I had been practicing yoga for a decade, but it took an unexplained injury to push me toward turning yoga into a daily routine. I had spent a brutally cold winter battling unexplained nerve pain in my legs, which doctors after a series of diagnostic tests eventually characterized as related to “muscle tension.”

For years as a professor and writer, my days were spent at a desk chair, slouched over a computer. I always prided myself on staying in shape, taking breaks to run and lift weights. But now it seemed the years of sitting at a computer, pressed to meet the next deadline, had taken their toll. As I worked with a physical therapist, I began to notice that the nerve pain I felt in my lower legs appeared to be connected to chronic tightness in my hamstrings and hips, and this tightness would intensify after sitting at a desk and/or under conditions of stress.
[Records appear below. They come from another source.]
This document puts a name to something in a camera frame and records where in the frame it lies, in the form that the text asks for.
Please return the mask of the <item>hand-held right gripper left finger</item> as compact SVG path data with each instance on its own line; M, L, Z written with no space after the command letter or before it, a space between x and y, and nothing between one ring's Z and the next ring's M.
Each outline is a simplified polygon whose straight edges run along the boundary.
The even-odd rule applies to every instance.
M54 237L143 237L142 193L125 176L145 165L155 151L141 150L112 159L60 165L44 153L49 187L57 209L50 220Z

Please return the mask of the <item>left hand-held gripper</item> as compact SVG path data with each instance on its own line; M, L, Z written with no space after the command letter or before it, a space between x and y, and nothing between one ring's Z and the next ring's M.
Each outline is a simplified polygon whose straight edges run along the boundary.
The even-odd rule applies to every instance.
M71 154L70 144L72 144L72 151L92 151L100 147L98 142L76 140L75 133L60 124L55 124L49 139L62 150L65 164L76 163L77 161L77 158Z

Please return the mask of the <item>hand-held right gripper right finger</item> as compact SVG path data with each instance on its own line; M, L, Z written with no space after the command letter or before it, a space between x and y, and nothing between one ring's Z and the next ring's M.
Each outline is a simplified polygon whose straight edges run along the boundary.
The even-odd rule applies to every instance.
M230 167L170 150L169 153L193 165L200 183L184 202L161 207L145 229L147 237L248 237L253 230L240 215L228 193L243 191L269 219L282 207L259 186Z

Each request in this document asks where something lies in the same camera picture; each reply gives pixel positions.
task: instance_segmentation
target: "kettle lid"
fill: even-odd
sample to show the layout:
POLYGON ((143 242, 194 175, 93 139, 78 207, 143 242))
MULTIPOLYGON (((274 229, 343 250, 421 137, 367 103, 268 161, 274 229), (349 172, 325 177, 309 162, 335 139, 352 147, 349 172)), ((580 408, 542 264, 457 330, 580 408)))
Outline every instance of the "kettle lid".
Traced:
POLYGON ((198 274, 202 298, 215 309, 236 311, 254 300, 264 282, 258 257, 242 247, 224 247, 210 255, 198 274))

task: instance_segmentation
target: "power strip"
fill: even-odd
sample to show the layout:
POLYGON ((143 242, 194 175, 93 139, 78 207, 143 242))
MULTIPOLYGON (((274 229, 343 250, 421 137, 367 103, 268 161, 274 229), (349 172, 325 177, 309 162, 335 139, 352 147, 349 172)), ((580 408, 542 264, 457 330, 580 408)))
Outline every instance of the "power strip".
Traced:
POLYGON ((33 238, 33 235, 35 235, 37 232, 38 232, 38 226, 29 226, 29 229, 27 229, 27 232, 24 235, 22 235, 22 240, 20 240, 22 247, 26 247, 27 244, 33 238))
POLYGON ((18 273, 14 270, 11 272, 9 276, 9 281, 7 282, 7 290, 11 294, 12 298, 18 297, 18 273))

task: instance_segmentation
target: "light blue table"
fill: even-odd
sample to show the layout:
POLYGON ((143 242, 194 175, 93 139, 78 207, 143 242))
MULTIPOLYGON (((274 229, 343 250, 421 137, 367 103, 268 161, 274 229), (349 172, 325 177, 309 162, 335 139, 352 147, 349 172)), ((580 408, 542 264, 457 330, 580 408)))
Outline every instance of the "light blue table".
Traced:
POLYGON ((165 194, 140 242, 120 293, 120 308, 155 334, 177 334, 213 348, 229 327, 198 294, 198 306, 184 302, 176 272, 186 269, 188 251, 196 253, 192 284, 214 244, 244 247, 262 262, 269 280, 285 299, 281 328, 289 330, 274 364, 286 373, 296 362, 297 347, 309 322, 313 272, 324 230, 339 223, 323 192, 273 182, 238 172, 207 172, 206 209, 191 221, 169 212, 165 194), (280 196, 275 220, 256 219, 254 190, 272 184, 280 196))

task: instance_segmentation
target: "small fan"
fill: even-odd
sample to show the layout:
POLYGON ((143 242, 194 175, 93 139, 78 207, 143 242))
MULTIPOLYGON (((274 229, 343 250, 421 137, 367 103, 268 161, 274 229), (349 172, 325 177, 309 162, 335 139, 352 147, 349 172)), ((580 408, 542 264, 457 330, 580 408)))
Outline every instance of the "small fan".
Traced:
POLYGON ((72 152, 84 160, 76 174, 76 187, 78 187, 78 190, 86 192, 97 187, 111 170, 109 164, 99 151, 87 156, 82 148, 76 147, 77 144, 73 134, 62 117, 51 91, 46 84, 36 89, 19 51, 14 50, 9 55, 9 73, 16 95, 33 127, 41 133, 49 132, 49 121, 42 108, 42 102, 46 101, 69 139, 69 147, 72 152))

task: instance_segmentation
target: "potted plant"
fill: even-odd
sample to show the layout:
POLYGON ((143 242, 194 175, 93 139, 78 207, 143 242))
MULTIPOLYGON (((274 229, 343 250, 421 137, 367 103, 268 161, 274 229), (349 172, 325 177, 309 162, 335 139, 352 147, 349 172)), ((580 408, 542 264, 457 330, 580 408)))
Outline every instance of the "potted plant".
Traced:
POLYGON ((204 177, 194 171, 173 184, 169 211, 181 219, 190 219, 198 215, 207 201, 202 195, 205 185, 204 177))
I switched to a standing desk, which helped considerably, and I quit exercising as intensely as I did when I was twenty-five years old. But it was yoga that seemed to make the most difference. As I recovered, I carefully worked my way back to an hour-long yoga practice. After a few weeks of practicing each morning, I noticed that not only did my nerve pain start to subside, but my posture, sleep, and mood improved. In comparison to any other exercise routine I had previously done, yoga was far more effective at putting my mind and body at ease. Yoga helped me become “non-reactive” to any pain I might be feeling, fending off resulting feelings of anticipation and worry, which by inducing stress would often result in increased pain.